* Requirement: Please reproduce all of the data below exactly, leaving each picture out.

* Available records:
=== Begin Enclosure ===
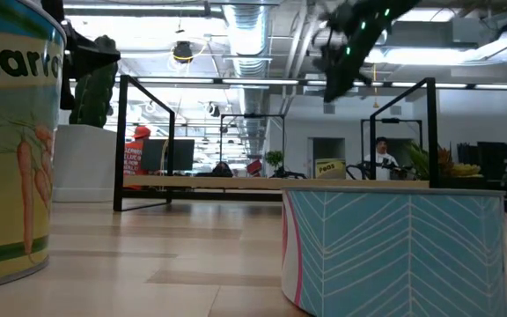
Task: Pick and place cans onto a shelf
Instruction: Put the canned peas on the shelf
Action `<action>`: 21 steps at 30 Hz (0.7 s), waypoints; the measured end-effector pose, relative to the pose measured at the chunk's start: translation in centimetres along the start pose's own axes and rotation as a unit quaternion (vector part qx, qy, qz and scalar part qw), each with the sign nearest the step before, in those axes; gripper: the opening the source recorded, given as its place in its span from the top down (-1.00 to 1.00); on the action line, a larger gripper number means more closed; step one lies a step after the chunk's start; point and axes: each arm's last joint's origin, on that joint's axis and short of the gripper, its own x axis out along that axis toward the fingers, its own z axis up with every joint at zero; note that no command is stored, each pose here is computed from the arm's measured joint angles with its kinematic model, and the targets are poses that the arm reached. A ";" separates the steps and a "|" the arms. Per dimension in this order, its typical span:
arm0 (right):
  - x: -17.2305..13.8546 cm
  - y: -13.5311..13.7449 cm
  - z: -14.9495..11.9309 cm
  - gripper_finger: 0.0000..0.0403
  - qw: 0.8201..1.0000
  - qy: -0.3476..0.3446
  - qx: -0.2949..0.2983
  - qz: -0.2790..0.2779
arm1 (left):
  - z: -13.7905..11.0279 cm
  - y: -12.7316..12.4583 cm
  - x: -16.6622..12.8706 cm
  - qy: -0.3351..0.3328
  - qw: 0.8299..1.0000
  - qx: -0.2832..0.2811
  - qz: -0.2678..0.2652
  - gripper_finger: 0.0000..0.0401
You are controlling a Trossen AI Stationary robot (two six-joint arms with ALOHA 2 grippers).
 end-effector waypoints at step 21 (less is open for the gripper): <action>6.7 -1.0 -2.5 0.68 0.988 0.126 -0.006 0.085 | -0.4 0.2 0.0 0.015 1.000 0.018 0.008 1.00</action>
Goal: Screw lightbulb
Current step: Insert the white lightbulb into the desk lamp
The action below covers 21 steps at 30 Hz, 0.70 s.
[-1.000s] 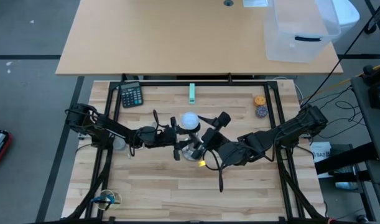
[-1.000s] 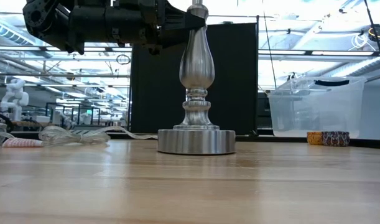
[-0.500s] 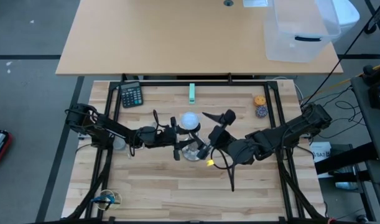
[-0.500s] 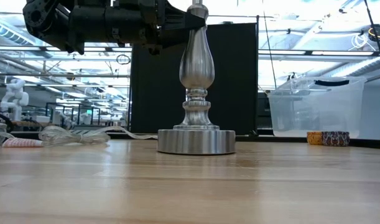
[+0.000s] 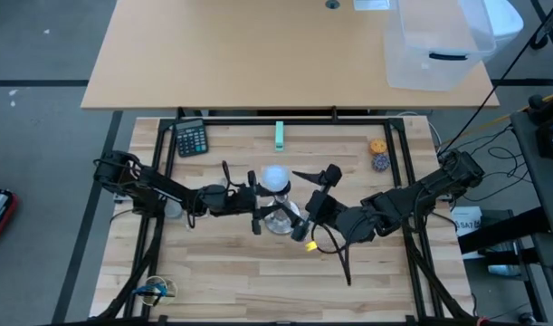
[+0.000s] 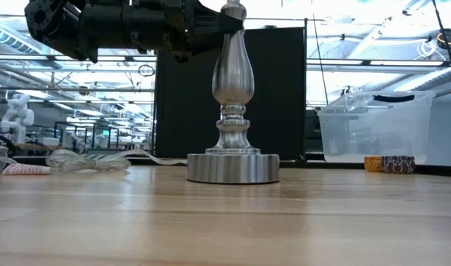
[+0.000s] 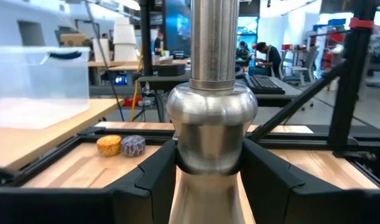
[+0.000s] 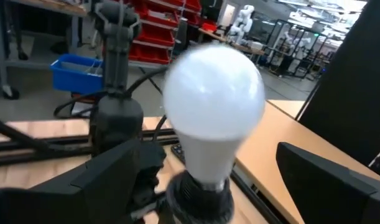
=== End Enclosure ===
* Solution to this problem:
Task: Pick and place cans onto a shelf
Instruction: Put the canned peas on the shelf
Action `<action>`: 21 steps at 30 Hz (0.7 s), waypoints; the measured end-effector pose, relative to the pose measured at the chunk's start: translation in centimetres along the start pose's own axes and rotation as a unit quaternion (vector part qx, qy, qz and scalar part qw), each with the sign nearest the step before, in those axes; gripper: the opening the source recorded, given as its place in its span from the top down (-1.00 to 1.00); on the action line, a larger gripper number means more closed; step one lies a step after the chunk's start; point and axes: each arm's last joint's origin, on that joint's axis and short of the gripper, its own x axis out along that axis toward the fingers, its own z axis up with every joint at zero; note that no command is stored, each pose here is computed from the arm's measured joint angles with its kinematic model, and the targets are poses that the arm reached. A ";" separates the steps and a "|" the arms. Per dimension in this order, its typical span:
arm0 (right):
  - x: -17.2305..13.8546 cm
  - y: -13.5311..13.7449 cm
  - z: -14.9495..11.9309 cm
  - gripper_finger: 0.0000..0.0403
  - qw: 0.8201..1.0000
  - qy: -0.3476..0.3446
  - qx: -0.2949..0.2983
  - qz: -0.2790..0.2779
arm1 (left):
  - z: -13.7905..11.0279 cm
  - y: -12.7316..12.4583 cm
  - x: -16.6622..12.8706 cm
  - qy: -0.3351..0.3328
  - qw: 0.8299..1.0000
  - qx: -0.2832..0.2811
  - qz: -0.2678..0.2652
  - gripper_finger: 0.0000..0.0401
You are controlling a Trossen AI Stationary robot (two six-joint arms with ALOHA 2 grippers).
 end-effector waypoints at step 21 (less is open for the gripper): <action>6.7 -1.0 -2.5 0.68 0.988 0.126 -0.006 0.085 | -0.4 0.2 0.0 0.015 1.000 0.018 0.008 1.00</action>
Goal: Screw lightbulb
Current step: Insert the white lightbulb into the desk lamp
The action below covers 21 steps at 30 Hz, 0.70 s.
[-1.000s] 
[-1.000s] 
[-0.500s] 
[-0.500s] 
[+0.000s] 
[+0.000s] 
[+0.000s] 
[+0.000s] 

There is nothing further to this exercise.